The task: The lines to repeat are those below from the one containing "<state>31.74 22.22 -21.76" down to the one containing "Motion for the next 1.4", both included; reproduce them exactly and nothing else.

Material for this exercise below:

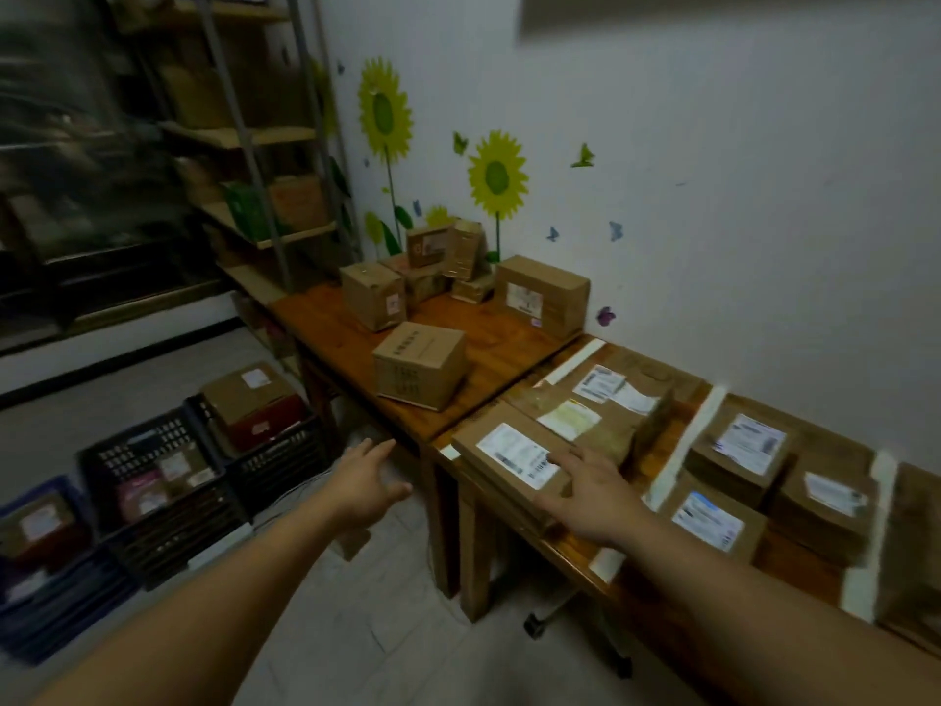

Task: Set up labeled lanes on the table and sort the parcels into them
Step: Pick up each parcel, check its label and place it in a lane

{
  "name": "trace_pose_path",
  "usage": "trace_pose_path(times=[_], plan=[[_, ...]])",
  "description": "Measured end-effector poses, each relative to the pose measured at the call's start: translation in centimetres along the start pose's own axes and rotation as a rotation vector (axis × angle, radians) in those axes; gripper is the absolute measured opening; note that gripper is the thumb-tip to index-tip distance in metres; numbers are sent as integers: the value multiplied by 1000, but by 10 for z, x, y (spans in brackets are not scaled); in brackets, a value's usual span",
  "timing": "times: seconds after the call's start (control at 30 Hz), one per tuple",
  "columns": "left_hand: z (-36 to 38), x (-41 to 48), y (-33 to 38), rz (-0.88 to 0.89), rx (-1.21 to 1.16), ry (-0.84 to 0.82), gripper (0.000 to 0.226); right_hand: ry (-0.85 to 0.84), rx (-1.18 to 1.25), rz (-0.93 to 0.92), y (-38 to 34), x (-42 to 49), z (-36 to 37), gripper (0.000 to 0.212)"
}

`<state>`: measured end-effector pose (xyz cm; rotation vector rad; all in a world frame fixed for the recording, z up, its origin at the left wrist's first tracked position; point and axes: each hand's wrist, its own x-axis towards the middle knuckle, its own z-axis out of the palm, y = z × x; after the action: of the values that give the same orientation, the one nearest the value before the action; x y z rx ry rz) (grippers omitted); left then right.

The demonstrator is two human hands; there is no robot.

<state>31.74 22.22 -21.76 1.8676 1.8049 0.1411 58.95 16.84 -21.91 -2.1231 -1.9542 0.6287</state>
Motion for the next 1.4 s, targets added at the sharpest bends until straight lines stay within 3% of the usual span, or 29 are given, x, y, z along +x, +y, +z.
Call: trace_pose_path(times=[0.23, 0.47, 0.63, 0.73, 0.83, 0.93, 1.0, 1.07, 1.17, 1.23, 1.4], plan=[[-53, 122, -32, -52, 20, 3, 77, -17, 51, -147, -56, 147, 3, 72], [-111, 228, -54, -119, 0, 4, 75, -63, 65, -183, -110, 289, 4, 71], [-132, 298, -71, -88, -52, -75, 80, -71, 93, -108, -129, 348, 16, 76], [-137, 340, -71, -81, -137, -118, 77, -23, 223, 35, -138, 376, 31, 76], [-135, 378, -68, -79, -289, -216, 71, -4, 464, 210, -151, 398, 52, 66], [-132, 404, -70, -44, -412, -420, 58, -13, 560, 336, -172, 400, 71, 42], [-129, 421, -78, -40, -444, -533, 41, 0, 597, 399, -181, 396, 81, 26], [-137, 428, -82, -47, -482, -590, 17, 43, 666, 476, -188, 391, 86, 27], [-153, 439, -84, -9, -528, -648, 36, 167, 758, 580, -202, 382, 79, 46], [-167, 444, -79, 30, -621, -596, 50, 271, 836, 606, -210, 377, 65, 47], [-190, 441, -59, 88, -898, -606, 51, 457, 1075, 496, -220, 365, 22, 49]])
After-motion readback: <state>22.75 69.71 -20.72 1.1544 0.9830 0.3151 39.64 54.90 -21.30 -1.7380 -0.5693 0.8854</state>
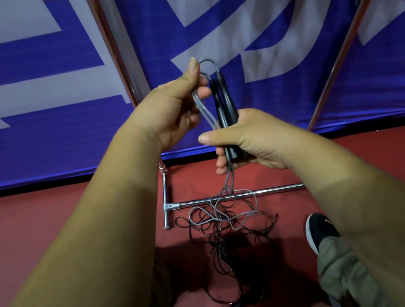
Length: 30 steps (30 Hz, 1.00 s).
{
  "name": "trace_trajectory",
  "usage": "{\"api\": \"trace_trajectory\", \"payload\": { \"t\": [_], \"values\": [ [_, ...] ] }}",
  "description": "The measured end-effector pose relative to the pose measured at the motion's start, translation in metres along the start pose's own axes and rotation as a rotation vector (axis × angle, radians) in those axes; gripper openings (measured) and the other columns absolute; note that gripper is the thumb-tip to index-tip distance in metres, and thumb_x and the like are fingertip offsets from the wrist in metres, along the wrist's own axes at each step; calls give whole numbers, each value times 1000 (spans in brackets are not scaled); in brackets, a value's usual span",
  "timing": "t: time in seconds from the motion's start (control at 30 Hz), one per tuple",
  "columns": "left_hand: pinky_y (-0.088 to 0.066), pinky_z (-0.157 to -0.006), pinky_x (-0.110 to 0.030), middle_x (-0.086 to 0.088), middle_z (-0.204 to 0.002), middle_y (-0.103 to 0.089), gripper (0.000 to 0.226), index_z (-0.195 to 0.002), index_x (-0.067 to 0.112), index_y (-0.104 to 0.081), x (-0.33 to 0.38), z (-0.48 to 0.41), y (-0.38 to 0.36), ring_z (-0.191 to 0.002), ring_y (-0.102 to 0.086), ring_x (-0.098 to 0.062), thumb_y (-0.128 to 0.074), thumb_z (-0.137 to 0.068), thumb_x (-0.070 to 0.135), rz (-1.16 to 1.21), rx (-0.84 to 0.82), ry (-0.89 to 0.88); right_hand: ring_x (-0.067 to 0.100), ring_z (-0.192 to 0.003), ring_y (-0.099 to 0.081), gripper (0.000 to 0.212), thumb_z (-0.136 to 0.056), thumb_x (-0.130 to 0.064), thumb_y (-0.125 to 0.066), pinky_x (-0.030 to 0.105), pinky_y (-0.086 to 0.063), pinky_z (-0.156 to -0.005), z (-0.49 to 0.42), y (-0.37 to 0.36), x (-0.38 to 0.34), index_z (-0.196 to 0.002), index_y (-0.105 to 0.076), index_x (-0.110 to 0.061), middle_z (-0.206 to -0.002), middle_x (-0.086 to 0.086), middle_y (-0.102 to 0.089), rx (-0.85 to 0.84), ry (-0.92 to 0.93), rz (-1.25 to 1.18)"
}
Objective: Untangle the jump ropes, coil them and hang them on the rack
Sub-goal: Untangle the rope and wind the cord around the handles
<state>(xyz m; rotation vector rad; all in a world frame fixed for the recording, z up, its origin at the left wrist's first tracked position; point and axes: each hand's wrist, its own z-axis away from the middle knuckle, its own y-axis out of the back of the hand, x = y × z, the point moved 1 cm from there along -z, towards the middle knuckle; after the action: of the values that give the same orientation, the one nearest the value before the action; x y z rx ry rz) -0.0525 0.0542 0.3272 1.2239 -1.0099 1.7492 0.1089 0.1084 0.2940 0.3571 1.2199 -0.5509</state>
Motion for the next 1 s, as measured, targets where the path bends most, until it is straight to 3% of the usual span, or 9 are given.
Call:
{"api": "trace_trajectory", "payload": {
  "t": [0.07,0.27,0.37,0.43,0.53,0.6,0.67,0.83,1.0],
  "values": [
    [-46,-72,-24,7,-73,-67,33,-99,19,-69,1,2,-2,-75,-66,-9,-61,-101,51,3,-26,19,31,-68,-75,16,-96,-11,-76,47,-65,-71,-1,0,3,-91,-65,-2,-73,15,-66,10,-31,40],
    [-52,-67,-22,7,-87,-76,23,-99,22,-70,3,3,-1,-72,-67,-7,-66,-101,44,43,-78,95,37,-85,-80,4,-100,-5,-57,58,-65,-86,-6,0,7,-101,-61,-3,-81,18,-72,31,-38,110],
    [-55,-70,-27,6,-79,-68,23,-94,22,-68,2,1,1,-74,-70,-13,-72,-97,44,6,-36,131,34,-81,-81,8,-99,-7,-51,57,-66,-83,-8,2,9,-105,-55,-10,-76,14,-69,90,-41,222],
    [-58,-68,-31,3,-76,-64,20,-102,17,-70,0,-1,1,-74,-73,-18,-76,-95,35,-29,13,110,30,-74,-80,14,-99,-8,-48,54,-67,-79,-10,2,10,-109,-55,-15,-75,13,-67,135,-44,292],
    [-55,-64,-32,0,-81,-67,24,-116,13,-70,-2,-3,0,-69,-70,-21,-74,-95,22,-137,68,22,24,-62,-74,25,-97,-6,-48,49,-68,-69,-12,3,12,-117,-59,-16,-76,14,-64,157,-40,341],
    [-48,-59,-29,2,-81,-66,29,-121,19,-73,-2,-3,0,-61,-62,-18,-76,-94,27,-211,83,-21,25,-57,-69,28,-96,-3,-50,53,-67,-68,-13,4,14,-119,-59,-16,-74,14,-61,164,-41,349],
    [-41,-55,-25,4,-78,-62,27,-117,22,-78,-2,-3,2,-56,-52,-14,-78,-93,35,-251,82,-51,26,-54,-64,26,-97,0,-53,55,-67,-67,-14,3,14,-117,-58,-16,-72,16,-58,165,-40,357],
    [-37,-50,-22,3,-69,-50,24,-103,15,-83,-8,-9,7,-54,-42,-12,-73,-99,36,-339,94,-105,23,-45,-62,20,-94,-4,-73,37,-60,-52,-15,4,15,-106,-58,-10,-63,13,-58,177,-32,430],
    [-34,-48,-19,4,-62,-47,22,-100,11,-83,-12,-13,2,-52,-38,-10,-72,-99,30,-313,221,-156,25,-46,-63,15,-99,-14,-72,37,-60,-53,-20,4,15,-98,-58,-9,-64,11,-58,252,8,439]
  ]
}}
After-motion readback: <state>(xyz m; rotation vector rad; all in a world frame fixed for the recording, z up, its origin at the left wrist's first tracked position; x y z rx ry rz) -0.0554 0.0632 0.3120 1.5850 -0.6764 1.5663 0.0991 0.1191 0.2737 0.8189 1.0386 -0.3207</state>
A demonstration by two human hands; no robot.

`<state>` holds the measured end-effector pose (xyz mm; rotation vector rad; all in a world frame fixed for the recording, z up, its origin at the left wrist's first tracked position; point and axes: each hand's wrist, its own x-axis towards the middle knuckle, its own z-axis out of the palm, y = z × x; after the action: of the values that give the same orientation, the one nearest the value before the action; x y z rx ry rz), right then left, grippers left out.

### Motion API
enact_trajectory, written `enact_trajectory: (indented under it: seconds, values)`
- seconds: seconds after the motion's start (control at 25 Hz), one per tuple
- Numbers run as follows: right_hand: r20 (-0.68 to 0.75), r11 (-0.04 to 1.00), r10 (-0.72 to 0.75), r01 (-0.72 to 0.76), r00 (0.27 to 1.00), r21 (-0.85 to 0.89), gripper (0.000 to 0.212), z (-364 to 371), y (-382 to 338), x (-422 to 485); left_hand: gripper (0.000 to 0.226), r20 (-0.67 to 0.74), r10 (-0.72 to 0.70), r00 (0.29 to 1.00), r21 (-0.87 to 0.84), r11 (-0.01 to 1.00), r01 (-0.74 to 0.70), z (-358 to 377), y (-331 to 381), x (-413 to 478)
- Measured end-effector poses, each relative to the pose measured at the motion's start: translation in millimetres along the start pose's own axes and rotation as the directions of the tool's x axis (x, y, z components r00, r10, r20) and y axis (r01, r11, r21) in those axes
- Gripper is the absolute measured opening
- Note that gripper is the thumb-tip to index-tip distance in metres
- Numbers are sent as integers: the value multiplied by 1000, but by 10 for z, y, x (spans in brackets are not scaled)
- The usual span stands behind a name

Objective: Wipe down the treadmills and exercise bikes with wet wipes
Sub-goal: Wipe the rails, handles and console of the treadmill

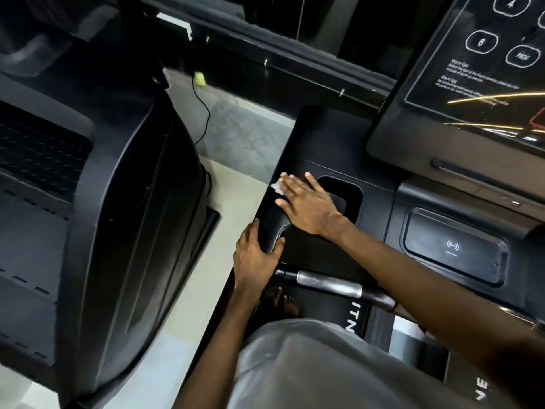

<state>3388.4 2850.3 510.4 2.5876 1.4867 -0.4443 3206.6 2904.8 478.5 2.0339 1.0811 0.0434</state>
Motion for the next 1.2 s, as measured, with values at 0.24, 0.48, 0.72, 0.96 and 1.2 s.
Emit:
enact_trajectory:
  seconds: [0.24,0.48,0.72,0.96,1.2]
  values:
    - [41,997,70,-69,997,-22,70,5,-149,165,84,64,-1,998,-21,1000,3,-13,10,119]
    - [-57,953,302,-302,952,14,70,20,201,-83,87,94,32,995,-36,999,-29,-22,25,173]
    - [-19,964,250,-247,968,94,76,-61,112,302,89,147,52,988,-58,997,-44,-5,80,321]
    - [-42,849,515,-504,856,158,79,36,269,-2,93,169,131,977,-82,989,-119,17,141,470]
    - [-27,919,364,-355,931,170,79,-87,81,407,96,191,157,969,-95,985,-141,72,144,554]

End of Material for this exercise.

Solution to this task:
<state>31.74 22.22 -21.76 1.8676 1.8049 0.1411 58.95 16.84 -21.91 -2.1231 -1.9542 0.6287</state>
Motion for the next 1.4 s, targets added at the sharpest bends until straight lines stay within 3% of the usual span, or 29 are given, x, y, z along +x, +y, +z.

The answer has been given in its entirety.